BEGIN SUPPLIED MATERIAL
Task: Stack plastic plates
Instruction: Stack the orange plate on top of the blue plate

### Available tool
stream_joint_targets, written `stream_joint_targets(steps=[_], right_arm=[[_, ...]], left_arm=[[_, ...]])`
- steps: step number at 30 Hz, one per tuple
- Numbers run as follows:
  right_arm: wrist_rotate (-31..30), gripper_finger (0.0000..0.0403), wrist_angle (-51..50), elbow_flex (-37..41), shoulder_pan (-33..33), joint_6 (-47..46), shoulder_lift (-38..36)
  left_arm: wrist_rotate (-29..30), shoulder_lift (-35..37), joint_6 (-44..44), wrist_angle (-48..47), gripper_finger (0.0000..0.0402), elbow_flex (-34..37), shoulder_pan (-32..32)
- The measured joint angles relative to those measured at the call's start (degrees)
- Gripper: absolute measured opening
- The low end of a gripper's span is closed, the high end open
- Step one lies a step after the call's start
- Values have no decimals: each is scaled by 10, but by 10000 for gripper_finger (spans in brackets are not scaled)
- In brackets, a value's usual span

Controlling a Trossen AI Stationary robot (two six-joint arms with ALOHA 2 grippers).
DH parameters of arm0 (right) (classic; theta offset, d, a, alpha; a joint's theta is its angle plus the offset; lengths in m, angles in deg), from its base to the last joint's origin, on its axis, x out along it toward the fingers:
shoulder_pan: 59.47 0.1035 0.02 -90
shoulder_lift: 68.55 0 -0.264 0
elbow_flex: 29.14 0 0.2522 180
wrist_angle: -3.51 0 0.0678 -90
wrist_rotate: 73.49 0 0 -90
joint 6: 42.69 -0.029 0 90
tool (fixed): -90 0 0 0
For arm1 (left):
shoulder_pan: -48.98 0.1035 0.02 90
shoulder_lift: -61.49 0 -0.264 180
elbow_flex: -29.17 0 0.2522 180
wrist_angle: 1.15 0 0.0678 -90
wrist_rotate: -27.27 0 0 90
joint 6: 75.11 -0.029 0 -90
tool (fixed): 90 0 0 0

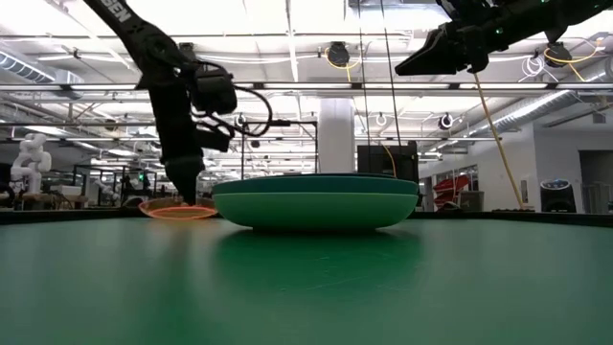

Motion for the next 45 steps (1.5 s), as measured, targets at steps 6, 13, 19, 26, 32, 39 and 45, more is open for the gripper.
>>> stream_joint_targets(steps=[6, 13, 19, 26, 32, 39, 45], right_arm=[[0, 105, 0, 0, 0, 0, 0], [0, 105, 0, 0, 0, 0, 0], [0, 105, 0, 0, 0, 0, 0], [1, 105, 0, 0, 0, -9, 0], [1, 105, -14, 0, 0, -11, 0], [1, 105, -13, 0, 0, -6, 0], [1, 105, -13, 0, 0, -10, 0]], left_arm=[[1, 30, 4, -4, 30, 0, -35], [3, 43, 5, -11, 30, -1, -64], [-38, 43, -47, -22, 30, -1, -69], [-91, 43, -89, 26, 30, 6, -38], [-93, 43, -64, 37, 30, 14, -5], [-94, 43, -47, 39, 30, 14, 17], [-94, 43, -47, 34, 32, 14, 20]])
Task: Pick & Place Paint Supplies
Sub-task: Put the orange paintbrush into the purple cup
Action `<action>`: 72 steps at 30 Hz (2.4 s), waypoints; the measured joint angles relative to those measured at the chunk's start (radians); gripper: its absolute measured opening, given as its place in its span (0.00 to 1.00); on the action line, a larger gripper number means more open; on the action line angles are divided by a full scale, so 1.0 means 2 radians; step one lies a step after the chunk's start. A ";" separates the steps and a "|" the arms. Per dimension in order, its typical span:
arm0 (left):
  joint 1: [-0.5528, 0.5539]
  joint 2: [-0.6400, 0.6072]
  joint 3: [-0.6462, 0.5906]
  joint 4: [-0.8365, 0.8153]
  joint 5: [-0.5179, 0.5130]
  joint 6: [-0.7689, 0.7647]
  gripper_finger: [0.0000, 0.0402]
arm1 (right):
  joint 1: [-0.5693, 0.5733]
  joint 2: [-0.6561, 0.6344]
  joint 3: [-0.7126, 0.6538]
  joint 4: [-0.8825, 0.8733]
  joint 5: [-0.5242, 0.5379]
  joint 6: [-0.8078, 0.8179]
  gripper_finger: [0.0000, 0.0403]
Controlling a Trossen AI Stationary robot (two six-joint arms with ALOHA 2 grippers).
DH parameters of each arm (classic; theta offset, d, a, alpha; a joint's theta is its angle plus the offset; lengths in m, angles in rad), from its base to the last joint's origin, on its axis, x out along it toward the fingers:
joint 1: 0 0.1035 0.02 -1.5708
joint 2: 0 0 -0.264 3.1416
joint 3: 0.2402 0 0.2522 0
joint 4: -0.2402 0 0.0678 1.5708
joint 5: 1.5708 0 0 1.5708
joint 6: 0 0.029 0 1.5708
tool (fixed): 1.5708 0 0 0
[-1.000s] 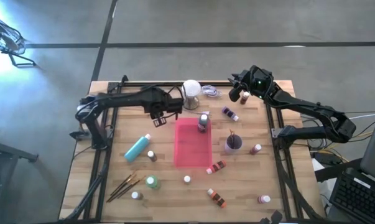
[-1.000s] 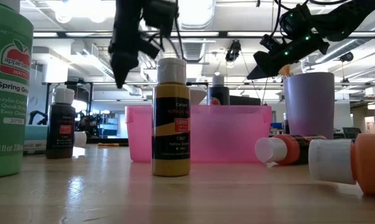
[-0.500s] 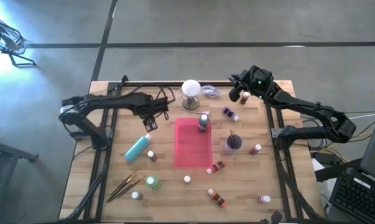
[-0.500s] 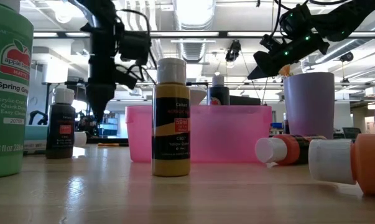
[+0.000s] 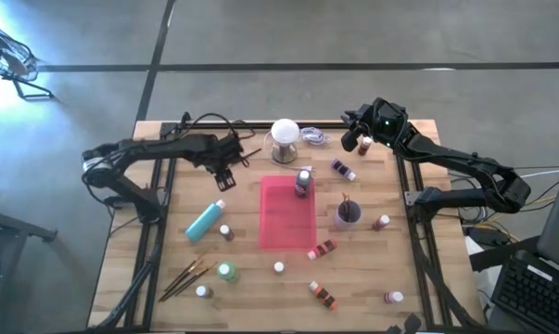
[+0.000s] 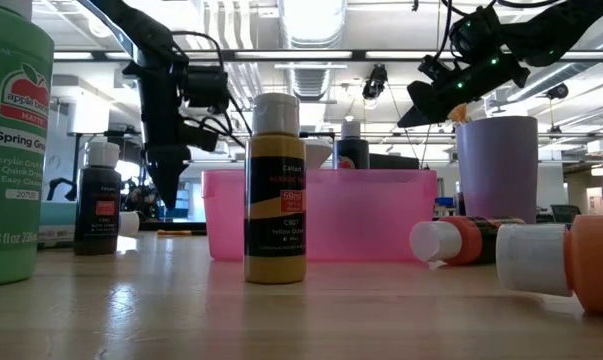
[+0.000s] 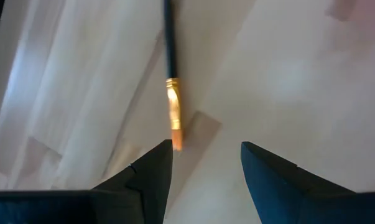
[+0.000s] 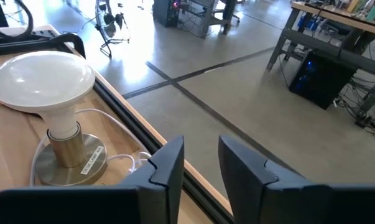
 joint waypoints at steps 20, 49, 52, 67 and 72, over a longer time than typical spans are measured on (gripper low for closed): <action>0.039 0.000 -0.047 0.062 0.007 0.016 0.49 | 0.000 0.000 0.000 0.001 0.000 -0.002 0.35; 0.058 0.052 -0.058 0.105 0.000 0.036 0.45 | 0.001 0.000 0.000 0.001 0.001 -0.004 0.14; 0.058 0.052 -0.058 0.106 0.000 0.039 0.39 | 0.000 0.000 0.000 0.001 0.001 -0.004 0.12; 0.059 0.053 -0.059 0.101 -0.016 0.043 0.02 | 0.000 0.000 0.000 0.001 0.000 -0.004 0.17; 0.060 0.043 -0.060 0.085 -0.018 0.043 0.01 | 0.000 0.000 0.000 0.001 0.001 -0.004 0.21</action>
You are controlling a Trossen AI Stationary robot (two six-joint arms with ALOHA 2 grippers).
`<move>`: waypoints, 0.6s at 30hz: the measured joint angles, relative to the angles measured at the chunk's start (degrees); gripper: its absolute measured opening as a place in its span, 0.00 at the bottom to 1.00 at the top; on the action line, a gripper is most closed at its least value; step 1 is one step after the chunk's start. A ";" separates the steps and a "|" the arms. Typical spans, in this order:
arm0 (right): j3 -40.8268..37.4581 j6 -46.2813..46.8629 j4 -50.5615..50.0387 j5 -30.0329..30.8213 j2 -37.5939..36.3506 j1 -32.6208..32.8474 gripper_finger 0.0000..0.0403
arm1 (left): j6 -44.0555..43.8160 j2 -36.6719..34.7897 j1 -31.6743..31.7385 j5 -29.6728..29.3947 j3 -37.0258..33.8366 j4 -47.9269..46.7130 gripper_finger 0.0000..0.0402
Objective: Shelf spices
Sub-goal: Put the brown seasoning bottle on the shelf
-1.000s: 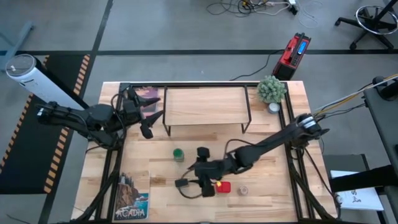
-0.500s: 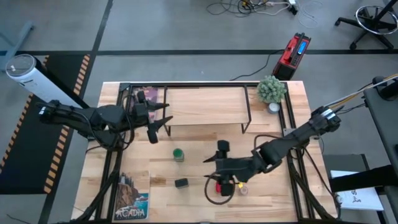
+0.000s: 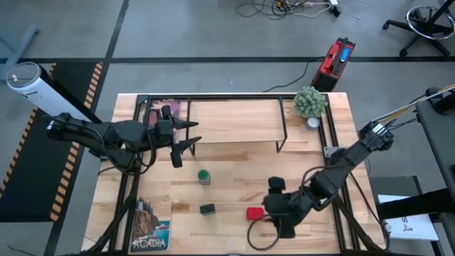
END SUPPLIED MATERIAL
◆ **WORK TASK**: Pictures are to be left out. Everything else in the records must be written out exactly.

◆ **SOLUTION FOR THIS PROBLEM**:
Task: Stack plastic plates
Instruction: Stack the orange plate on top of the blue plate

### Available tool
stream_joint_targets, written `stream_joint_targets(steps=[_], right_arm=[[_, ...]], left_arm=[[_, ...]])`
- steps: step number at 30 Hz, one per tuple
- Numbers run as follows:
  right_arm: wrist_rotate (-31..30), gripper_finger (0.0000..0.0403), wrist_angle (-51..50), elbow_flex (-37..41), shoulder_pan (-33..33), joint_6 (-47..46), shoulder_lift (-38..36)
  left_arm: wrist_rotate (-29..30), shoulder_lift (-35..37), joint_6 (-44..44), wrist_angle (-48..47), gripper_finger (0.0000..0.0402), elbow_flex (-34..37), shoulder_pan (-32..32)
- The measured joint angles relative to those measured at the call's start (degrees)
- Gripper: absolute measured opening
- The low end of a gripper's span is closed, the high end open
- Step one lies a step after the call's start
- Values have no decimals: each is scaled by 10, but by 10000 for gripper_finger (spans in brackets are not scaled)
- In brackets, a value's usual span

Controlling a Trossen AI Stationary robot (two six-joint arms with ALOHA 2 grippers).
DH parameters of arm0 (right) (classic; theta offset, d, a, alpha; a joint's theta is its angle plus the offset; lengths in m, angles in deg), from its base to the last joint's origin, on its axis, x out along it toward the fingers:
shoulder_pan: 59.47 0.1035 0.02 -90
shoulder_lift: 68.55 0 -0.264 0
elbow_flex: 29.14 0 0.2522 180
wrist_angle: -3.51 0 0.0678 -90
wrist_rotate: 73.49 0 0 -90
joint 6: 42.69 -0.029 0 90
tool (fixed): -90 0 0 0
For arm1 (left):
shoulder_pan: -48.98 0.1035 0.02 90
shoulder_lift: -61.49 0 -0.264 180
elbow_flex: -29.17 0 0.2522 180
wrist_angle: 1.15 0 0.0678 -90
wrist_rotate: -27.27 0 0 90
joint 6: 75.11 -0.029 0 -90
tool (fixed): 90 0 0 0


Motion for the next 45 steps (1.5 s), as measured, targets at steps 6, 13, 19, 26, 32, 39 and 45, more is open for the gripper.
>>> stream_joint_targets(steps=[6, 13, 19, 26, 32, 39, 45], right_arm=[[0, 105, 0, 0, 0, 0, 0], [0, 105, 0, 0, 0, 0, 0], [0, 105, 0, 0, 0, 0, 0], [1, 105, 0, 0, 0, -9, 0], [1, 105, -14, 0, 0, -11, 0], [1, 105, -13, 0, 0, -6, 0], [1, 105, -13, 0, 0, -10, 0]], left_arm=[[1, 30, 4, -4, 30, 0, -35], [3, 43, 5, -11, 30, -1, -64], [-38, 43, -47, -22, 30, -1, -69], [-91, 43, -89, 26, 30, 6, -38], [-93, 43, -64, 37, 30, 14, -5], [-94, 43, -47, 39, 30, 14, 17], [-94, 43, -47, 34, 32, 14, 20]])
Task: Pick & Place Paint Supplies
Sub-task: Put the orange paintbrush into the purple cup
Action `<action>`: 72 steps at 30 Hz (2.4 s), waypoints; the measured joint angles relative to those measured at the chunk's start (radians); gripper: its absolute measured opening, given as its place in its span (0.00 to 1.00); on the action line, a larger gripper number means more open; on the action line angles are divided by a full scale, so 1.0 means 2 radians; step one lies a step after the chunk's start. A ";" separates the steps and a "|" the arms. Per dimension in order, its typical span:
arm0 (left):
  joint 1: [-0.5528, 0.5539]
  joint 2: [-0.6400, 0.6072]
  joint 3: [-0.6462, 0.5906]
  joint 4: [-0.8365, 0.8153]
  joint 5: [-0.5179, 0.5130]
  joint 6: [-0.7689, 0.7647]
  gripper_finger: [0.0000, 0.0402]
arm1 (right):
  joint 1: [-0.5693, 0.5733]
  joint 2: [-0.6561, 0.6344]
  joint 3: [-0.7126, 0.6538]
  joint 4: [-0.8825, 0.8733]
  joint 5: [-0.5242, 0.5379]
  joint 6: [-0.8078, 0.8179]
  gripper_finger: [0.0000, 0.0403]
Controlling a Trossen AI Stationary robot (two six-joint arms with ALOHA 2 grippers).
DH parameters of each arm (classic; theta offset, d, a, alpha; a joint's theta is its angle plus the offset; lengths in m, angles in rad), from its base to the last joint's origin, on its axis, x out along it toward the fingers:
joint 1: 0 0.1035 0.02 -1.5708
joint 2: 0 0 -0.264 3.1416
joint 3: 0.2402 0 0.2522 0
joint 4: -0.2402 0 0.0678 1.5708
joint 5: 1.5708 0 0 1.5708
joint 6: 0 0.029 0 1.5708
tool (fixed): 1.5708 0 0 0
[-1.000s] 
[-1.000s] 
[-0.500s] 
[-0.500s] 
[+0.000s] 
[+0.000s] 
[+0.000s] 
[+0.000s] 
 joint waypoints at steps 20, 49, 52, 67 and 72, over a longer time than typical spans are measured on (gripper low for closed): <action>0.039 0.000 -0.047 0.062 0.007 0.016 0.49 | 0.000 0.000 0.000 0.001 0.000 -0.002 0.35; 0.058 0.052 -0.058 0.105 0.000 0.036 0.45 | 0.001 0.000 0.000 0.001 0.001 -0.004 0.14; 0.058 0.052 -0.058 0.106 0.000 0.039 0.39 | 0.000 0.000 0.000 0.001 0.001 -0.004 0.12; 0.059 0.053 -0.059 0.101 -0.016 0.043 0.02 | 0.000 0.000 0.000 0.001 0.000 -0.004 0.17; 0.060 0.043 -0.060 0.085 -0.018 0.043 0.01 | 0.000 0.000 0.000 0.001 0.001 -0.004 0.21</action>
You are controlling a Trossen AI Stationary robot (two six-joint arms with ALOHA 2 grippers).
`<move>`: waypoints, 0.6s at 30hz: the measured joint angles, relative to the angles measured at the chunk's start (degrees); gripper: its absolute measured opening as a place in its span, 0.00 at the bottom to 1.00 at the top; on the action line, a gripper is most closed at its least value; step 1 is one step after the chunk's start. A ";" separates the steps and a "|" the arms. Typical spans, in this order:
arm0 (right): j3 -40.8268..37.4581 j6 -46.2813..46.8629 j4 -50.5615..50.0387 j5 -30.0329..30.8213 j2 -37.5939..36.3506 j1 -32.6208..32.8474 gripper_finger 0.0000..0.0403
arm1 (left): j6 -44.0555..43.8160 j2 -36.6719..34.7897 j1 -31.6743..31.7385 j5 -29.6728..29.3947 j3 -37.0258..33.8366 j4 -47.9269..46.7130 gripper_finger 0.0000..0.0402
Objective: Shelf spices
Sub-goal: Put the brown seasoning bottle on the shelf
-1.000s: 
-0.500s: 
+0.000s: 

No further work is required for this exercise.